Saturday, May 2, 2009

Lessons Learned

This has been quite the year. Only one more week of classes, plus finals week, and I am free (sort of)!!! There have definitely been some downs this year, but it has had its share of ups as well. For instance - I was able to go home last week and celebrate my mom's birthday with her. We spent the majority of her birthday outside at a park, and it was glorious. I'm so glad I was able to be with her. The rest of the weekend was great as well - a lot of family time. Friday was mostly with mom, Saturday night I went out to dinner and to my high school's musical with my parents, and then Sunday night I went to dinner and a movie with my parents and my brother. It was a great weekend and I really needed it. Anyway...

I have definitely learned a lot this year, both in the classroom and especially out of it. One of the things I've realized is that I take many things for granted, and I really want that to change. As the year draws close I hope I'm able to make that change. I'm so excited to get out of here and will be leaving the second my last final is over, but I just hope that I don't take this last week and a half for granted. After I'm home for summer I will write more and devote more time to sharing how I've grown this year, but I just wanted to post something new. I've neglected this thing this year, so thanks to those who still check it! Anywho, I'm on the home stretch...the end is almost here!

Sunday, April 5, 2009

T-minus 4 days, and believe me - I'm counting

Friday I went on a walk in the glorious sunshine wearing my flip flops. Saturday I sat at the window and watched the snow start to accumulate. Today I am sitting in the lounge, looking out the window at the snow coated trees, listening to the snow plow. While the snow is beautiful, I won't deny it it's beauty, it makes me angry. Oh the "joys" of the Midwest. But, I just keep telling myself that better now than in 4 days! Yes, in 4 days I get to go home!!!!! I am incredibly excited to be back home. I haven't seen my mom since the 1st of March, my dad since the middle of February, and my brother since the end of January. I miss them more than I can adequately describe. I could go on about how incredible they all are, but I will change the subject so as not to encourage rambling...

A lot has happened since I last posted. It has been quite the roller coaster of a semester with the overwhelming tone being just that - overwhelmed. I will have more time to go in to details when I'm home for Easter, but I just wanted to post something to let you all know I'm still alive! But, even though I'm generally stressed out, God is still providing and is walking me through.

Before I stop avoiding my homework...I will share something that God has been teaching me. Over and over I keep getting the message to just be still and listen. The passage in 1 Kings where God tells Elijah that His presence is going to pass by has really been on my heart.

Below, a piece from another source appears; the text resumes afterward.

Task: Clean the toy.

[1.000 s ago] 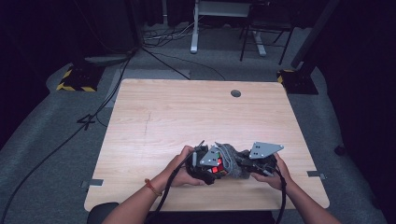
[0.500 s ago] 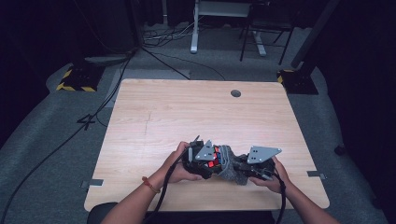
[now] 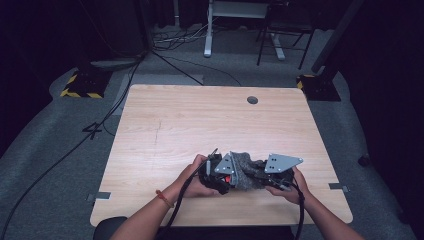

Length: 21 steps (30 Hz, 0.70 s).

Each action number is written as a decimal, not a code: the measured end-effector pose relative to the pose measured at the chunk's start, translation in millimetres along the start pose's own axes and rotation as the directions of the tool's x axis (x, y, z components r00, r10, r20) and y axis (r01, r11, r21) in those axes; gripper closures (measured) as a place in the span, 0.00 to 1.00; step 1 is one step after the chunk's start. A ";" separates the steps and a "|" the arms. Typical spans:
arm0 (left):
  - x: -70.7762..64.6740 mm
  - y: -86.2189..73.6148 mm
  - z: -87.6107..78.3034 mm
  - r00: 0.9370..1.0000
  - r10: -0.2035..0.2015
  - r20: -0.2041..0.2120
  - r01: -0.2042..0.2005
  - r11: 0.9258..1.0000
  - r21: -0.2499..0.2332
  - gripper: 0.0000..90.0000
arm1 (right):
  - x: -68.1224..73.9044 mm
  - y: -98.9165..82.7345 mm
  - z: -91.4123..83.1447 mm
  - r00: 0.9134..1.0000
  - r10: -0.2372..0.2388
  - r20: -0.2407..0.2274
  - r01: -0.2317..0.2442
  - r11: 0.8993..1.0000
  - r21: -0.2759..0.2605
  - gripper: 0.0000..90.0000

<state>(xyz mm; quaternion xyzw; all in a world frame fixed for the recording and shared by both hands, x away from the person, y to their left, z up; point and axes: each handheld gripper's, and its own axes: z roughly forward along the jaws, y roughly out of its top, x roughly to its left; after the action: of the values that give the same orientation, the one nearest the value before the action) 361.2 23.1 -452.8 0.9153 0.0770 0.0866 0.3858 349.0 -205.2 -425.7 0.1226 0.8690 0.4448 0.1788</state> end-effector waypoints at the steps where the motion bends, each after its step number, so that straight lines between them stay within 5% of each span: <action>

In that passage, God does not appear in the wind, the earthquake, or the fire - but His presence appears in the gentle whisper. God has really been challenging me to just stop and rest and listen for Him in the whispers. I've been so busy this semester, and my life is filled with so much noise, and I feel like I've missed a lot. Last night when it was snowing I decided I didn't want to go to church today. Instead, I listened to a sermon that Tim gave about a month ago. Again, rest and being still came up. The passage about Mary and Martha was referenced, where Martha is constantly going and Mary just sits at Jesus' feet. I am Martha right now and I need to be Mary. I keep telling myself that break is soon and I'll make sure I rest over break, but I need to take time every day to just be in His presence and listen to what He might be trying to say to me. Those are my thoughts. I hope they make sense. More to come soon...

Tuesday, January 13, 2009

Just say No to Tuesday Classes

I haven't had a snow day since high school...until today. My RA called me yesterday about 2 minutes after I had pulled off the high way because of the snow and wind to tell me that today's classes were cancelled! So, instead of sitting in chapel right now, I'm sitting at home for a few more hours :)

Things have been going well over the past couple of months. I just spent about a month at home for break and that was wonderful. I spent a lot of time with friends, and got to reconnect with some friends that I haven't seen in quite some time. Plus, the Huskers won, Favre got knocked out of the playoffs by the guy he knocked out of New York, and Oklahoma lost. So, even though the Bears didn't make it to the post season, I don't have much to complain about on the football front. Also, a dear friend of mine got married in December, and I was privileged to sing in her wedding and be part of one of the best days of her life.

My first semester at Northwestern went great. I was crazy busy all the time, working almost non-stop for the last 2 months of the semester, but I learned a lot. I definitely made the right decision in coming to Northwestern - the training and preparation I'll receive for Social Work will be superior to that I would receive at Greenville. I don't mean to knock Greenville's program, and I don't want to because I'm sure it would have been great, but accreditation really does make a difference. I really like the school, and I like the people. However, I do miss my roomie and the rest of the people from Greenville.

Even though I'm a big fan of the snow day, I am ready to do productive things again. I'm not necessarily ready to be back at school, but I am ready to do something other than just hang out, even though hanging out with my friends and especially my family was pretty fantastic.